A reporter with Al Jazeera recently noted that no one from the Fijian Government was available to comment on a recent documentary that outlines ongoing allegations about businesses affiliated with Grace Road Church.
In a statement,  the government stated that Al Jazeera should know that Fiji operates within the realm of the law, and this remains the case. Certain matters in relation to Grace Road Church are currently being handled by the Ministry of Employment and Police, and we must allow due process to take its course without the interference of Government comment.

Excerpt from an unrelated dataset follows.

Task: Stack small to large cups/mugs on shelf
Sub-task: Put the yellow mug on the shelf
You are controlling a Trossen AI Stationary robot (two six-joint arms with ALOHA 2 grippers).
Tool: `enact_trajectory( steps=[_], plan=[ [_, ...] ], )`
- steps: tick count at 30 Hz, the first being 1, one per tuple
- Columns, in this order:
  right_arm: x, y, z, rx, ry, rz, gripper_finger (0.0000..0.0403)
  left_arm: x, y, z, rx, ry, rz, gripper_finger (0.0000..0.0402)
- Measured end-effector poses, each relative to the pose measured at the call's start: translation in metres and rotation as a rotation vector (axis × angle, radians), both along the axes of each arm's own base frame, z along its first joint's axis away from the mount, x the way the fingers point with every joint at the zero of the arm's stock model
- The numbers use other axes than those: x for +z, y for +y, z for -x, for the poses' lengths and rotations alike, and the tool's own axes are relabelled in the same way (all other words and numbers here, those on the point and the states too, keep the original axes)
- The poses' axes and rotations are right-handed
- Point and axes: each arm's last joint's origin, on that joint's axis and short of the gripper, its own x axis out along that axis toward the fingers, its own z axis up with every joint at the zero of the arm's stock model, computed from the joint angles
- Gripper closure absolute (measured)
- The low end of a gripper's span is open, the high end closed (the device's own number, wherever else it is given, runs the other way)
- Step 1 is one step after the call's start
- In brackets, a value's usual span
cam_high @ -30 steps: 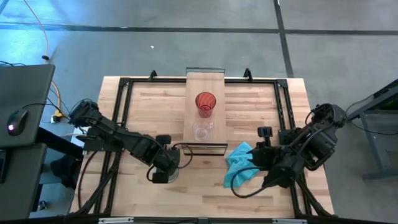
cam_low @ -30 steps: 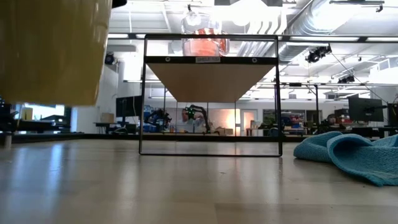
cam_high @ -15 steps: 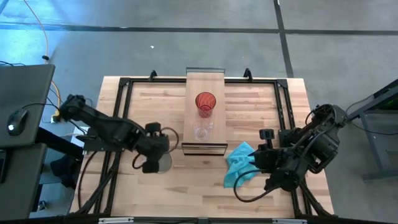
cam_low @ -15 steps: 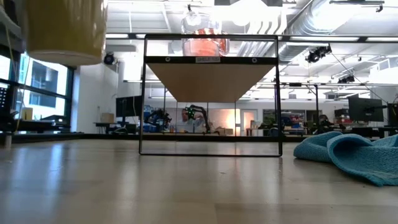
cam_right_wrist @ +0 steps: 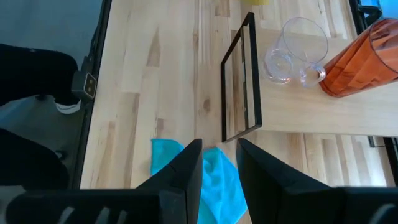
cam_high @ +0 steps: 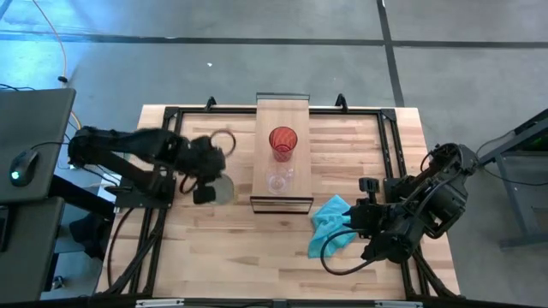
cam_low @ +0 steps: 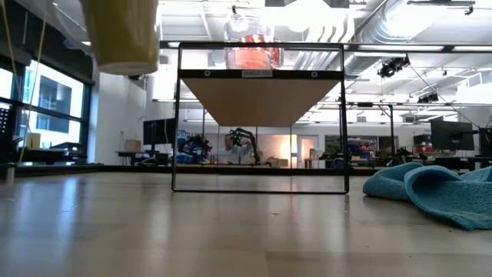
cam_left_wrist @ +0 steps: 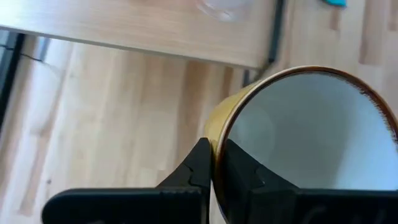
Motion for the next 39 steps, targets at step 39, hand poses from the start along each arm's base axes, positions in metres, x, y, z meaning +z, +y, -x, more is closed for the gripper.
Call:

The government also cannot comment on the documentary’s newly-revealed video showing remarks of the church’s former leader, as it is presently unclear if it has been altered or doctored in some way. Meanwhile, we can point to adherence to electoral law to clarify that only Fijian citizens –– and no other national –– can be elected to Parliament, so any notion otherwise is unfounded and irresponsible fear-mongering at its worst.
Again in adherence to the law, it is vital that Government separate religion from a business. We cannot uproot private businesses owned by members of any faith-based organization on their words, actions or teachings; to do so would be a gross violation of the Fijian Constitution.
Finally, we have adhered to international law as we cooperated with our South Korean counterparts in past investigations, and will continue to do so moving forward to investigate any allegations of breaches of the law.
Any allegations of breaches of Fijian laws and workplace rules and regulations will be met with appropriate action to protect the well-being of the Fijian people and those residing in Fiji.